## EXERCISE BRIEF:
Take the data below. Output it exactly from its first line through the line containing "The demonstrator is".

## DATA PROVIDED:
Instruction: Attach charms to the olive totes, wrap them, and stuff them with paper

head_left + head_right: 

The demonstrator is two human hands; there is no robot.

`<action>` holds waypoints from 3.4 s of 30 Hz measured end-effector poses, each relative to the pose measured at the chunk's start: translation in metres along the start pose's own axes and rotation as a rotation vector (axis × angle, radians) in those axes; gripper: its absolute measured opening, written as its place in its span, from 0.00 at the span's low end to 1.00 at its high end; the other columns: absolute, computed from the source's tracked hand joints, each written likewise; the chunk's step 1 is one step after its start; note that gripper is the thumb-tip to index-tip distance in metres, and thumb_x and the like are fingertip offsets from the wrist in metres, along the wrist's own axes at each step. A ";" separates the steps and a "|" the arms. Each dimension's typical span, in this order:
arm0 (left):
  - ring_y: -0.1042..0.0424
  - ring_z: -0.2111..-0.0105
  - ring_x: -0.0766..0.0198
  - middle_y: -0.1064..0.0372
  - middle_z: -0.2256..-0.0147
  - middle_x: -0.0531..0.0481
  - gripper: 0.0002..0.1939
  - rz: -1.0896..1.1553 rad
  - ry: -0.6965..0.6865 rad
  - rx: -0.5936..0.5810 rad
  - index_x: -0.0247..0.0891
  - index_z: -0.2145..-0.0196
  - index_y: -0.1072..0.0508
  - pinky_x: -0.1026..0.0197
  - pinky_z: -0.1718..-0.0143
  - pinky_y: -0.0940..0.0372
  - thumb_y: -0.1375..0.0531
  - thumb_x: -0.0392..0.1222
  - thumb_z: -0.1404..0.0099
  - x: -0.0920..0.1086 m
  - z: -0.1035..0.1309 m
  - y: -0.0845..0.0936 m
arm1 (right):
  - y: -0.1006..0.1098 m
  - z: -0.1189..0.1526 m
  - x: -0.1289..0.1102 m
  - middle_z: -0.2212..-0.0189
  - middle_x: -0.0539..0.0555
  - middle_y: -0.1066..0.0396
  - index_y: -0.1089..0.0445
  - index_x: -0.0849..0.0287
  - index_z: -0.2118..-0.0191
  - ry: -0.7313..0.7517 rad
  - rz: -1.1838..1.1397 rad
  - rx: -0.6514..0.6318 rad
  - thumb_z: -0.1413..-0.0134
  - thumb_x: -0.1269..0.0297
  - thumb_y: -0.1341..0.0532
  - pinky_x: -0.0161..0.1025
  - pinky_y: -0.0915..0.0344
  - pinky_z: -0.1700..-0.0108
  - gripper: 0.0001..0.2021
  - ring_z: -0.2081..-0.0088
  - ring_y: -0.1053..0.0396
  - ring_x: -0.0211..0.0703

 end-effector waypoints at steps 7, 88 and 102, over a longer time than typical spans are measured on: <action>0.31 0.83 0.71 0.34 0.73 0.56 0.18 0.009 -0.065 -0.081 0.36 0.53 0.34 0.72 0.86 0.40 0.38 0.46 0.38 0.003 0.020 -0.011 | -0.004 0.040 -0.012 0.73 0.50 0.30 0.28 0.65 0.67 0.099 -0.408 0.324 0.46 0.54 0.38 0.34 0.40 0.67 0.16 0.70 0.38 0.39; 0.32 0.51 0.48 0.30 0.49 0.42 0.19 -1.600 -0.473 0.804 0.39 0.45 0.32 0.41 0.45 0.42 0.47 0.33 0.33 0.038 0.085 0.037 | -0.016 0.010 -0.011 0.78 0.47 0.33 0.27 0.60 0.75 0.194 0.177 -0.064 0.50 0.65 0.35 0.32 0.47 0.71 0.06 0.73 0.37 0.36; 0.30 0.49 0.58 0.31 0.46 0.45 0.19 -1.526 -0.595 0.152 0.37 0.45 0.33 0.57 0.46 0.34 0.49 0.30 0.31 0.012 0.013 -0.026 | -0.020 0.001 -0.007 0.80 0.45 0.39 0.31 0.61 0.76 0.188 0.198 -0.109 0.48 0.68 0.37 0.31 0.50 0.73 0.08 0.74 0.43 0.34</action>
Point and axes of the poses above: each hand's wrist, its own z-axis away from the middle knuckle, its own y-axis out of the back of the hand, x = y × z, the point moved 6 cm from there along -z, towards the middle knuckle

## EXERCISE RESPONSE:
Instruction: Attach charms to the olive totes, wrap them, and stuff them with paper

head_left + head_right: 

The demonstrator is two human hands; there is no robot.

This concludes the response to the exercise.